Exercise aim: In the listing below, locate the lines bearing the word "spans". Copy every one of them.

Data for processing:
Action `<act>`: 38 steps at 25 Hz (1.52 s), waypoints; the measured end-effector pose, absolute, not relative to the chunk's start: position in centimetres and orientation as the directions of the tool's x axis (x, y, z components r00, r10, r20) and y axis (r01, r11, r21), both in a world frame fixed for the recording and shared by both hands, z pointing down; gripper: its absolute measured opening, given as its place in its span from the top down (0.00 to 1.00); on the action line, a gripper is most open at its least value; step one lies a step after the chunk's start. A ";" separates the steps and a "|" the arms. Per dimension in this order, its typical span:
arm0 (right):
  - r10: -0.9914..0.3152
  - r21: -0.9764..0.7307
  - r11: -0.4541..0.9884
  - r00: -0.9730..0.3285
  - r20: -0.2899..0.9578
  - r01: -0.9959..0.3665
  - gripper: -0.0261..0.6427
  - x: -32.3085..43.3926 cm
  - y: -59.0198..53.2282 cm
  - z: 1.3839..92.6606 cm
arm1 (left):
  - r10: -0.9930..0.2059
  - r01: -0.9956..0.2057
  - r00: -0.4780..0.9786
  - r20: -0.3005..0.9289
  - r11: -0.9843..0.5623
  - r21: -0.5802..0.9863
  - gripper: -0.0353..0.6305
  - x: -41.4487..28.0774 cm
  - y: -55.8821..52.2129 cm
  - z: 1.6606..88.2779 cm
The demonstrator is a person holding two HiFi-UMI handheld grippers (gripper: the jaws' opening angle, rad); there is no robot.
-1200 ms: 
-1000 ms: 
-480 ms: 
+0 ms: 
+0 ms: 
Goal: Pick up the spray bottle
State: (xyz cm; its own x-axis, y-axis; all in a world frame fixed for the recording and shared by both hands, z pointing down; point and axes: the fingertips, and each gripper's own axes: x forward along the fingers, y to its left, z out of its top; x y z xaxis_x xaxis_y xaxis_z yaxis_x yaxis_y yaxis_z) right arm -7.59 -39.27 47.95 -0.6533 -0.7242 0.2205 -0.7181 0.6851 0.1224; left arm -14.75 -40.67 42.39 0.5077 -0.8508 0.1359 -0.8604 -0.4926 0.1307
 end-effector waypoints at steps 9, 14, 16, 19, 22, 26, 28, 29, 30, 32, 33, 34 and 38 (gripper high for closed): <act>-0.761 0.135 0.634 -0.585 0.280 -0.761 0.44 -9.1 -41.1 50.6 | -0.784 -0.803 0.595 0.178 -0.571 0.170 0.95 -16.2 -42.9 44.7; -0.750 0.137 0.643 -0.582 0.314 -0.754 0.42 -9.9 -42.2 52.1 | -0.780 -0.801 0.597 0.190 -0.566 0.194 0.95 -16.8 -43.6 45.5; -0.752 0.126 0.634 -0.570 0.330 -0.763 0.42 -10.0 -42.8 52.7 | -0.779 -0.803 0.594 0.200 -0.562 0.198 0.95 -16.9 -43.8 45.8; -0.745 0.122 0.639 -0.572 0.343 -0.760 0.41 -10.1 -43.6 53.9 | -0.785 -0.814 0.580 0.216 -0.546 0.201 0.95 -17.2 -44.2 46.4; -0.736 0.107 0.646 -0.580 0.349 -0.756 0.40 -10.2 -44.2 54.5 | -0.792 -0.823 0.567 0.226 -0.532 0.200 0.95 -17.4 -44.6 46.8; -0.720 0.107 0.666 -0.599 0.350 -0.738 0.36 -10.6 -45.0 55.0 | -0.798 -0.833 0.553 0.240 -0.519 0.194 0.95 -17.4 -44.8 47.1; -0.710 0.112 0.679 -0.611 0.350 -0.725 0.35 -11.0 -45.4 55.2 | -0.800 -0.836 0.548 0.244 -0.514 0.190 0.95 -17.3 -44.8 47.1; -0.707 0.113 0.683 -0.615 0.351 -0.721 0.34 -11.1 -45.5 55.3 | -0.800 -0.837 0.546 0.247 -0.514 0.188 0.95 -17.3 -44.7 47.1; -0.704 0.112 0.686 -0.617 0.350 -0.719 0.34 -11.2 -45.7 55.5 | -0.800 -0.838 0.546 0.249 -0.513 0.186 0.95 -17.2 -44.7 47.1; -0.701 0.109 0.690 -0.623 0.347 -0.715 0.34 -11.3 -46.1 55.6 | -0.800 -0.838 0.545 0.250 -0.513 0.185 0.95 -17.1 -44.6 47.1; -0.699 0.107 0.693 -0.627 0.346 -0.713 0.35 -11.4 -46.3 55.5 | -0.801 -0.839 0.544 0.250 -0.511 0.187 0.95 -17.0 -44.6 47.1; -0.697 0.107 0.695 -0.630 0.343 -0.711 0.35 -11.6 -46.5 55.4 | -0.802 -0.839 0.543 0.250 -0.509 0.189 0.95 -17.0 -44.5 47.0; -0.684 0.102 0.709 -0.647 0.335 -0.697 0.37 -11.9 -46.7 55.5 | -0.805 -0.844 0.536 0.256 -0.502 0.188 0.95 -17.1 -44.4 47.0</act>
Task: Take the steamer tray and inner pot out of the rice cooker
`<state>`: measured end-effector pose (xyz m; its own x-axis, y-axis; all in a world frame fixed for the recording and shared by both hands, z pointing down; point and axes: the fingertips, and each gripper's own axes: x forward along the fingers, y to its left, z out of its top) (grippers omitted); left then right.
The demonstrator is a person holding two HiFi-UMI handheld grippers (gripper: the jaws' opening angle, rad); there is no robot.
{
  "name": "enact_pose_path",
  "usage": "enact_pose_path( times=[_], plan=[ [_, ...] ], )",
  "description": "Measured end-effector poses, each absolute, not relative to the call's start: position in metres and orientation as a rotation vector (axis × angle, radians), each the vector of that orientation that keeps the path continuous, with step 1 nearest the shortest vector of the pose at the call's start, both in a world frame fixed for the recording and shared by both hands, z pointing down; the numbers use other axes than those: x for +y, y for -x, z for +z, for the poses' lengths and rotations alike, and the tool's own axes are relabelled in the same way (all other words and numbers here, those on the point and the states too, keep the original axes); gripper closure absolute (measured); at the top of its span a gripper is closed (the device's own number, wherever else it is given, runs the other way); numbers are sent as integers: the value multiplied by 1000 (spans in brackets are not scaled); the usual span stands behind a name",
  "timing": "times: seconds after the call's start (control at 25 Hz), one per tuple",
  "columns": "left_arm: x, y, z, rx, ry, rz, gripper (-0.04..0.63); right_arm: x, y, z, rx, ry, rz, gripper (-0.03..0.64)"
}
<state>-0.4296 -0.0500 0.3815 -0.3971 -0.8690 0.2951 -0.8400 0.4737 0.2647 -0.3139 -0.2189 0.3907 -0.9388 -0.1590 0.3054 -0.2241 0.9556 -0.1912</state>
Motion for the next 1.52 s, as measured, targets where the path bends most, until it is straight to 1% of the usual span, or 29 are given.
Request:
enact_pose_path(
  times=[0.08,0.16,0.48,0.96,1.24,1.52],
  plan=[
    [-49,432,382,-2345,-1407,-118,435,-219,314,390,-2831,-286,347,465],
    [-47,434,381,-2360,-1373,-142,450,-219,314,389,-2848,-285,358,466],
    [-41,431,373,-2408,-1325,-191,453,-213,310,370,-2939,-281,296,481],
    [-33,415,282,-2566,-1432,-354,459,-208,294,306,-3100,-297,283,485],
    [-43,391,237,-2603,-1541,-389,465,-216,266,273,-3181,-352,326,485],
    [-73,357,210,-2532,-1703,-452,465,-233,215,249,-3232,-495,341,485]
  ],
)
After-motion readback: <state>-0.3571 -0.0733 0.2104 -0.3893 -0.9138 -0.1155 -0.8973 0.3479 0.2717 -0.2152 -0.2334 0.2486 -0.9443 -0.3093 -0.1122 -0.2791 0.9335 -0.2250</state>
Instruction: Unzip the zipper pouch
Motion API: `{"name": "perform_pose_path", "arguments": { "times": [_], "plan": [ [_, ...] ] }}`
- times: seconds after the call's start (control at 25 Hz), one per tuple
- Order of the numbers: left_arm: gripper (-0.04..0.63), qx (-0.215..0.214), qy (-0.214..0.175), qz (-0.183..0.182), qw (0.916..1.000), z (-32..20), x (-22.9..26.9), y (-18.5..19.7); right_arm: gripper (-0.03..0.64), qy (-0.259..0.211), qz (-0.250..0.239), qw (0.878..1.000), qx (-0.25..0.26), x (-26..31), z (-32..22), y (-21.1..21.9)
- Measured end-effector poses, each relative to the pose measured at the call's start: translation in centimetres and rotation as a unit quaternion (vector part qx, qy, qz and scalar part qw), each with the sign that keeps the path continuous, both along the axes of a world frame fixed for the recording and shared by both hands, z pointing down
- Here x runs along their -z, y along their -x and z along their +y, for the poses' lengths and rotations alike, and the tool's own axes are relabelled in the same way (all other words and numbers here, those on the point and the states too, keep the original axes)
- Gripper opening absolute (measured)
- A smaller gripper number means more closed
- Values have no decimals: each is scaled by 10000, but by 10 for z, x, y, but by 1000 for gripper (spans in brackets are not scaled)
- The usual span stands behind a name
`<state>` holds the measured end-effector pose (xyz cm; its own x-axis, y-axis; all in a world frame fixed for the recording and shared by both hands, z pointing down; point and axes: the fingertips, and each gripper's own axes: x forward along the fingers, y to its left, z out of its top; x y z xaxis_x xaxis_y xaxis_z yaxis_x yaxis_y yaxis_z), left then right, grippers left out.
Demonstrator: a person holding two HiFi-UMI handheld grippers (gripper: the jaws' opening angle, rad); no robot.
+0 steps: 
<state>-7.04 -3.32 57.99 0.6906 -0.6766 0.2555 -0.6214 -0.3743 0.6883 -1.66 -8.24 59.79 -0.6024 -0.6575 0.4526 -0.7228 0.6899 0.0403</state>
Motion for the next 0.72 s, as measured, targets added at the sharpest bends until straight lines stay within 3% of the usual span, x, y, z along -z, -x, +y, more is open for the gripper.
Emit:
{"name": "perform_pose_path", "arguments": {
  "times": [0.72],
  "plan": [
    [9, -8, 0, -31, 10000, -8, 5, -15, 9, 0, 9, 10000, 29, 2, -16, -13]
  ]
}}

Written reply:
  "description": "Measured end-effector poses, each absolute, not relative to the call's start: position in metres and orientation as a rotation vector (axis × angle, radians), each the vector of that orientation that keeps the path continuous, with step 1 nearest the shortest vector of the pose at the call's start, both in a world frame fixed for the recording and shared by both hands, z pointing down; the numbers use other axes than those: x for +y, y for -x, z for +z, for the poses' lengths and rotations alike, and the tool's own axes are relabelled in the same way (all other words and numbers here, those on the point and the states too, keep the original axes); gripper closure absolute (measured); at the top of its span a gripper is closed (the device's own number, wherever else it is given, runs the other way); numbers are sent as integers: the value multiplied by 1000 (spans in brackets are not scaled); the usual span stands behind a name",
- Values have no decimals: each is scaled by 10000, but by 10 for z, x, y, but by 1000 for gripper (spans in brackets are not scaled)

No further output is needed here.